Aim of the task ::
Reproduce word for word, from the entries below, the line with "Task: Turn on", the line with "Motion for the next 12", and every line between them, and nothing more.

Data section ::

▽

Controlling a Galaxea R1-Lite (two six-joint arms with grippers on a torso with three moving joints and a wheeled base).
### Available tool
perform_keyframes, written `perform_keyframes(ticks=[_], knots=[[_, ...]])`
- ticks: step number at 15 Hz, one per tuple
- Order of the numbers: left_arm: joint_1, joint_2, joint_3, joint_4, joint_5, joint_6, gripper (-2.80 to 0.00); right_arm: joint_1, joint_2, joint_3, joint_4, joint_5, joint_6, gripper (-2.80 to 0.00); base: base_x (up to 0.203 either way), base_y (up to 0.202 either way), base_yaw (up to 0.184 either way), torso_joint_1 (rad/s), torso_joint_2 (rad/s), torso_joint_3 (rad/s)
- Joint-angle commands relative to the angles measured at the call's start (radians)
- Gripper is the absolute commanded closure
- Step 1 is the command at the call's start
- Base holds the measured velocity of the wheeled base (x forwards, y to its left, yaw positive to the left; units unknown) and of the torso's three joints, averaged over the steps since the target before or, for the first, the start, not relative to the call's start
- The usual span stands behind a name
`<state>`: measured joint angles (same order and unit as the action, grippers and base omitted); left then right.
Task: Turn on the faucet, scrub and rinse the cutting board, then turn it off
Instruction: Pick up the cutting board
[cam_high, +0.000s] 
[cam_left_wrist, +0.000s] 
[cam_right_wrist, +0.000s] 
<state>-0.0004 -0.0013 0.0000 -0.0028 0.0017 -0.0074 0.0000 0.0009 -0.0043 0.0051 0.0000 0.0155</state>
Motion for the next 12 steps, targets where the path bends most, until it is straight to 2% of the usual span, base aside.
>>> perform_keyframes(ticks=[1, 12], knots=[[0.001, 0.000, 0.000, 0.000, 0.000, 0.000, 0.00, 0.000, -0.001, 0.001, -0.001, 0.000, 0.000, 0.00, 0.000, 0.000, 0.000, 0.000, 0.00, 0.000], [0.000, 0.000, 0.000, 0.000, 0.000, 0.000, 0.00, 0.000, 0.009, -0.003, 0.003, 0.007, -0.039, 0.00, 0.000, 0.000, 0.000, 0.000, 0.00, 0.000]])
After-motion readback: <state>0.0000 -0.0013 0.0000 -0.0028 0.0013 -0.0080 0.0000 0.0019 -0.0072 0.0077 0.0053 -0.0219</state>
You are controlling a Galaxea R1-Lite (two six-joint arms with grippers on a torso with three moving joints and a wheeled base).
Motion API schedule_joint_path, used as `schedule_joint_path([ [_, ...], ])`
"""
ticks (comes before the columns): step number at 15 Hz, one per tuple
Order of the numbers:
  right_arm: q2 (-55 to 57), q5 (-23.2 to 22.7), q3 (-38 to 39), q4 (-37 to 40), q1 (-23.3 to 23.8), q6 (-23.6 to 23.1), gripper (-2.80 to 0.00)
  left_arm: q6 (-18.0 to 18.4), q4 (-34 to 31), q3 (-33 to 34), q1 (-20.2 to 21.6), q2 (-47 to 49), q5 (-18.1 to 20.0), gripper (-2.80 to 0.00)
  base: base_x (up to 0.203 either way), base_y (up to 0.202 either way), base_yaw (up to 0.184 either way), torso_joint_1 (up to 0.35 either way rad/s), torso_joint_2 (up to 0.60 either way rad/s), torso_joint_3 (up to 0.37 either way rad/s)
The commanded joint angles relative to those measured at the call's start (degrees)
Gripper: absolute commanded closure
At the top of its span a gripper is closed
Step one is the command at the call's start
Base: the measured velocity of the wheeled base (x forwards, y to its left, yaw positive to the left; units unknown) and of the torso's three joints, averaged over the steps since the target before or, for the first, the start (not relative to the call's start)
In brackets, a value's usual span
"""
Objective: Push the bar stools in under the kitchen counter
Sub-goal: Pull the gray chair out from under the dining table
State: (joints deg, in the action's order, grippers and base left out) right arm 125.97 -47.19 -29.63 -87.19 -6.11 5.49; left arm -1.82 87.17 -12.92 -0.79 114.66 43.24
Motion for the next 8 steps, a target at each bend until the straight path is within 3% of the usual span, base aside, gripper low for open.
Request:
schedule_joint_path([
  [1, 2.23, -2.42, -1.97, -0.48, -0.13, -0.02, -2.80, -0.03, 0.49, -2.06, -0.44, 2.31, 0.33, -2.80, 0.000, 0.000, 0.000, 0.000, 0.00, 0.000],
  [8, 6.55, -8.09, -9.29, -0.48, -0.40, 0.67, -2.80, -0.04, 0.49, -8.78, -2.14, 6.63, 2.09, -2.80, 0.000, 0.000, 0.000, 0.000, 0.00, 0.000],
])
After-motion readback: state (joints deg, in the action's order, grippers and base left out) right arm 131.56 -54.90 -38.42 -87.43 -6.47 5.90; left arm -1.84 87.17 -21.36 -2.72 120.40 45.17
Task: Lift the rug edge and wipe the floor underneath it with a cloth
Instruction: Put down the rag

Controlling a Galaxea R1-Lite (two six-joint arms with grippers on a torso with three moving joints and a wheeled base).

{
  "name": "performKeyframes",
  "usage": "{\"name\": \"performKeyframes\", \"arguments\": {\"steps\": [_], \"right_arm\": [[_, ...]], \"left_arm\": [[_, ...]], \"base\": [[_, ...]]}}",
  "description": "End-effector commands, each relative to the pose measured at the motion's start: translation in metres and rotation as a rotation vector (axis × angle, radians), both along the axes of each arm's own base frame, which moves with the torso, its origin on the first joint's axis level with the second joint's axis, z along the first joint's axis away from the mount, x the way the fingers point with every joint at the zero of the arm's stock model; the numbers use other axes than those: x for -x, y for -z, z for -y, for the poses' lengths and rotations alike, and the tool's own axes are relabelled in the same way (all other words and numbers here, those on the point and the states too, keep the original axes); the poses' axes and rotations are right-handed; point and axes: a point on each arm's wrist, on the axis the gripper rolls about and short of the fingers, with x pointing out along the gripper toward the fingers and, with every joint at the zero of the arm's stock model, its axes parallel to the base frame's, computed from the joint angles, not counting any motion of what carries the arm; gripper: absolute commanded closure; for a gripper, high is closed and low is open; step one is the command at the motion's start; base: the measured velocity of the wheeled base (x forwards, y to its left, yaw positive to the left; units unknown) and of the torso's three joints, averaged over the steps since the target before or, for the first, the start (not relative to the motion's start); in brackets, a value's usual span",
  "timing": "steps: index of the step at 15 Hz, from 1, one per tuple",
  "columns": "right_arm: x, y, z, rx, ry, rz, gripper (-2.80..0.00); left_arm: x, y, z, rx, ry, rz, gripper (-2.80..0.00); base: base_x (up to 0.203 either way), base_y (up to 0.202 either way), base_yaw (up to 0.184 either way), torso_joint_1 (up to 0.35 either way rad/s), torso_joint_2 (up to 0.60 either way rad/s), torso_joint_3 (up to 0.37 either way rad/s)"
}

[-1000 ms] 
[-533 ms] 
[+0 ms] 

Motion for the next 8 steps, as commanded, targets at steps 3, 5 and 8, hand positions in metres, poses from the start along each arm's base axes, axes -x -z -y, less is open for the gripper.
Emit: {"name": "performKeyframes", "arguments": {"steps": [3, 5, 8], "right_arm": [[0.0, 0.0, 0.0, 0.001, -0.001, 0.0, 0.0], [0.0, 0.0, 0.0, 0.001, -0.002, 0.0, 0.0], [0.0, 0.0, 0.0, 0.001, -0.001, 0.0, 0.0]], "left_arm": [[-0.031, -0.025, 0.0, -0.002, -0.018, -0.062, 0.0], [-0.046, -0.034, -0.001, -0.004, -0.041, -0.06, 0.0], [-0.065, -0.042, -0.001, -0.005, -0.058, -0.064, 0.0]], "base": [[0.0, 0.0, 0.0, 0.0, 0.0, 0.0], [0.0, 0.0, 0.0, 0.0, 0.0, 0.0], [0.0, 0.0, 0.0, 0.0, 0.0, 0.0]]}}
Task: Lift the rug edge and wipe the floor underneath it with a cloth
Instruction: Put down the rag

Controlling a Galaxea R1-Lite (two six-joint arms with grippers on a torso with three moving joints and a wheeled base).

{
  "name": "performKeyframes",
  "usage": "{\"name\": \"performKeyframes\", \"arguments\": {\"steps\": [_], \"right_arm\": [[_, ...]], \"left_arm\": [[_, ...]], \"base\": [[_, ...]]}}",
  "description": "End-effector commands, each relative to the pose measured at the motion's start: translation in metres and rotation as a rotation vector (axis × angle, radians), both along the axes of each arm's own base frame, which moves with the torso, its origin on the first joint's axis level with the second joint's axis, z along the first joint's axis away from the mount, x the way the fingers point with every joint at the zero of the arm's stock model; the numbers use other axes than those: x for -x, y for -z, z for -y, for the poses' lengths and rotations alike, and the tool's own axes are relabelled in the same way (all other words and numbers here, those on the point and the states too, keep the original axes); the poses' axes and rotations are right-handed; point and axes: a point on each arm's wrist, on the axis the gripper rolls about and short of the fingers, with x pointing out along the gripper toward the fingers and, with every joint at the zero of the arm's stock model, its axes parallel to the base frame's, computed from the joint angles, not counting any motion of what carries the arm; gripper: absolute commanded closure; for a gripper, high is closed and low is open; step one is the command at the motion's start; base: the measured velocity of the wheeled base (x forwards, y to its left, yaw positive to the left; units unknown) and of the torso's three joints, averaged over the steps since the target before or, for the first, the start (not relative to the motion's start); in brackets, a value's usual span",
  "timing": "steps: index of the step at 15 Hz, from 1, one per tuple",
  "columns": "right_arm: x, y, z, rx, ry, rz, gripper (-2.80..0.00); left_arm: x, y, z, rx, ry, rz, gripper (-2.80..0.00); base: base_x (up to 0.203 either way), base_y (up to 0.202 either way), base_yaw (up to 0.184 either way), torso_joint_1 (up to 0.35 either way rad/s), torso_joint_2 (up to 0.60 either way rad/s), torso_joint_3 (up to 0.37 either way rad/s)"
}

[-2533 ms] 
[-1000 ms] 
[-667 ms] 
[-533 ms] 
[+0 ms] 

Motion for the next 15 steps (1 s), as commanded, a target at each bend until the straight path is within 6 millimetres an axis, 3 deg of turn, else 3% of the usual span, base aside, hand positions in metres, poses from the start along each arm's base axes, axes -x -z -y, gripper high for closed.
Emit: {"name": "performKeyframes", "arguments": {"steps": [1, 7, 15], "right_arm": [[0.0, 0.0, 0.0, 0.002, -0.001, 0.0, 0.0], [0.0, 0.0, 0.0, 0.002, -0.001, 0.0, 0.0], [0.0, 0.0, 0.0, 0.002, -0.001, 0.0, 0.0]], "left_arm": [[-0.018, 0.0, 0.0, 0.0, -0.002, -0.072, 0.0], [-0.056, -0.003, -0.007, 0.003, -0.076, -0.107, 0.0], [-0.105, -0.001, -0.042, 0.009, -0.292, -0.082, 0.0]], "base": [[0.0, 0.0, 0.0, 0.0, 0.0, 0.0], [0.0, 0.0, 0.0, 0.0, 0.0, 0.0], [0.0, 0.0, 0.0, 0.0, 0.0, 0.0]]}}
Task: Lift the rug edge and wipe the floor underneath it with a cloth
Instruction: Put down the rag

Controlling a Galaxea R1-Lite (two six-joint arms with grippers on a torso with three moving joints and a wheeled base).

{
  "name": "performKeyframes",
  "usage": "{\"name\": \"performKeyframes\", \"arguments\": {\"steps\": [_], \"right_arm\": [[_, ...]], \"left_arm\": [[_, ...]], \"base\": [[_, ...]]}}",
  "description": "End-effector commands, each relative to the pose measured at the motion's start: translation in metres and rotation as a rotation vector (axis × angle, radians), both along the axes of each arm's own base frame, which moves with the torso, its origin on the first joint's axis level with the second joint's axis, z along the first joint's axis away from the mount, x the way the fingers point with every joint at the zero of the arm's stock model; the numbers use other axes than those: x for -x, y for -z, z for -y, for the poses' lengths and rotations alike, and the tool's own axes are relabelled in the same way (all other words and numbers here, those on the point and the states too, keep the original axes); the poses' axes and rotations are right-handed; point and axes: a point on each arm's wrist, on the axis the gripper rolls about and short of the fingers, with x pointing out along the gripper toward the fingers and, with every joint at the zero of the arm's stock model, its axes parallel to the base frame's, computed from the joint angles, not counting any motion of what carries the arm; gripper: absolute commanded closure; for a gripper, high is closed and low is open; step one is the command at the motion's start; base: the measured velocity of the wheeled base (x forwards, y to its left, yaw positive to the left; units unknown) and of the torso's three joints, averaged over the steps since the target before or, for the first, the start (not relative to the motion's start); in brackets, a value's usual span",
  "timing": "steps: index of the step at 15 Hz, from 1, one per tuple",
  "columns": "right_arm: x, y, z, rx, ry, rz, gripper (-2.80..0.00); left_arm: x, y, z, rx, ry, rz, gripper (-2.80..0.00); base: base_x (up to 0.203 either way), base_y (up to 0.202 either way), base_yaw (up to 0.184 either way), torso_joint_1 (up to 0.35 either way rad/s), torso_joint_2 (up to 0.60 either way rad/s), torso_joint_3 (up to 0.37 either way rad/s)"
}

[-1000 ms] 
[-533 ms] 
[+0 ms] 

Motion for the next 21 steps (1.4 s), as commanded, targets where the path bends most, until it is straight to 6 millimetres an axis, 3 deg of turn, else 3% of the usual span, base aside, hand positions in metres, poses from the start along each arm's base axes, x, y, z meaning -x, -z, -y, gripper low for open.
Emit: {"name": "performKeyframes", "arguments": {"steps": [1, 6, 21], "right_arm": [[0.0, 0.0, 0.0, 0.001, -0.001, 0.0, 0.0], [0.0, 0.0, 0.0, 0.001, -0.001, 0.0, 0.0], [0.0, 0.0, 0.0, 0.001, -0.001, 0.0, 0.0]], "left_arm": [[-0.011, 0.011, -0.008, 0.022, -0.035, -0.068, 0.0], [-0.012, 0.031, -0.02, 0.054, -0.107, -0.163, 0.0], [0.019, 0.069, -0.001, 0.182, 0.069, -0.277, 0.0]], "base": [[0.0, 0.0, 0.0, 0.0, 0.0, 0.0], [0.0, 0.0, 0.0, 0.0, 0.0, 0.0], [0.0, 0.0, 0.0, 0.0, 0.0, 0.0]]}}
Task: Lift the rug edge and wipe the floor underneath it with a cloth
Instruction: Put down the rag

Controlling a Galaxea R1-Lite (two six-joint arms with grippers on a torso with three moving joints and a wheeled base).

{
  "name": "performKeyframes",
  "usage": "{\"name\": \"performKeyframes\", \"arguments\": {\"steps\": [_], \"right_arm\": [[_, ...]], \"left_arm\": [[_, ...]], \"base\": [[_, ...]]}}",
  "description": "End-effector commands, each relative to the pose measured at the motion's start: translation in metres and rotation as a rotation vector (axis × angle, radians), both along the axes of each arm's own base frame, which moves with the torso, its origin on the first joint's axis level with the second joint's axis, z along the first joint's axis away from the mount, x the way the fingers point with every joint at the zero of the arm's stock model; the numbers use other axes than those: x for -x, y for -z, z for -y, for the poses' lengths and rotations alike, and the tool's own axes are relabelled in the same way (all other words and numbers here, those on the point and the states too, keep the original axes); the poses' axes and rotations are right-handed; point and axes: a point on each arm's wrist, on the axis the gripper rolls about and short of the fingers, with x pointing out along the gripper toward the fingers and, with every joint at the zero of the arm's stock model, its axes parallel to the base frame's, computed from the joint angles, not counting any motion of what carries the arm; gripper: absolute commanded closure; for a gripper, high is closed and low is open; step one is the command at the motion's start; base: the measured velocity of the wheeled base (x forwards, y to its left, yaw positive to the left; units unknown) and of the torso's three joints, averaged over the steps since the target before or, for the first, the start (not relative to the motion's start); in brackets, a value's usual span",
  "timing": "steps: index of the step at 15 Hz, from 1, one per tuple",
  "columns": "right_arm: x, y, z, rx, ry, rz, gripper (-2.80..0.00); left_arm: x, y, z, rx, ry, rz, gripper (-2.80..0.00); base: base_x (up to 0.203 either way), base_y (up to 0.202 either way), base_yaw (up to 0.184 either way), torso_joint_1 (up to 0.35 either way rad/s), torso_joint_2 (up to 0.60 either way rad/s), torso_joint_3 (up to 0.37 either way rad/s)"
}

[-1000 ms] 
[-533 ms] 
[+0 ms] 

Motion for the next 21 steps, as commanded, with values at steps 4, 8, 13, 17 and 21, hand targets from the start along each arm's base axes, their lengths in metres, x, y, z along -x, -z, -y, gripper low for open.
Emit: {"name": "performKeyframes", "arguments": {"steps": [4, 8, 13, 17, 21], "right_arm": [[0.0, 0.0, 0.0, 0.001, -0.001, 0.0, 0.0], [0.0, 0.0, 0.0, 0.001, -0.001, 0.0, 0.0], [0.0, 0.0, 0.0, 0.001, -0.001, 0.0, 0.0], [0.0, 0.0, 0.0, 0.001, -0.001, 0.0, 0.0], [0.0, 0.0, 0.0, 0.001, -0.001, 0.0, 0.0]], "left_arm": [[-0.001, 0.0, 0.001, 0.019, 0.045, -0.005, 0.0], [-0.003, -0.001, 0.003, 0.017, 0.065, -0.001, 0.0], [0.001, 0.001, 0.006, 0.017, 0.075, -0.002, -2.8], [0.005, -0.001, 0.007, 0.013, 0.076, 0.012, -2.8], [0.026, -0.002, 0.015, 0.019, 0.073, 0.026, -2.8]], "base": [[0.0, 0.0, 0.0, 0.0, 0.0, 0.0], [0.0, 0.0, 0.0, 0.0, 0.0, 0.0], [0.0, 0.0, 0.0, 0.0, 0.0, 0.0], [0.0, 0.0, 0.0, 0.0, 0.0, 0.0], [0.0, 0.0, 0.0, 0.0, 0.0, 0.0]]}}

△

Result ::
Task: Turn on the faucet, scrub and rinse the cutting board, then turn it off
Instruction: Pick up the cutting board
[cam_high, +0.000s] 
[cam_left_wrist, +0.000s] 
[cam_right_wrist, +0.000s] 
<state>-0.0004 -0.0013 0.0000 -0.0028 0.0017 -0.0074 0.0000 0.0009 -0.0043 0.0051 0.0000 0.0155</state>
Motion for the next 12 steps, targets where the path bends most, until it is straight to 2% of the usual span, base aside.

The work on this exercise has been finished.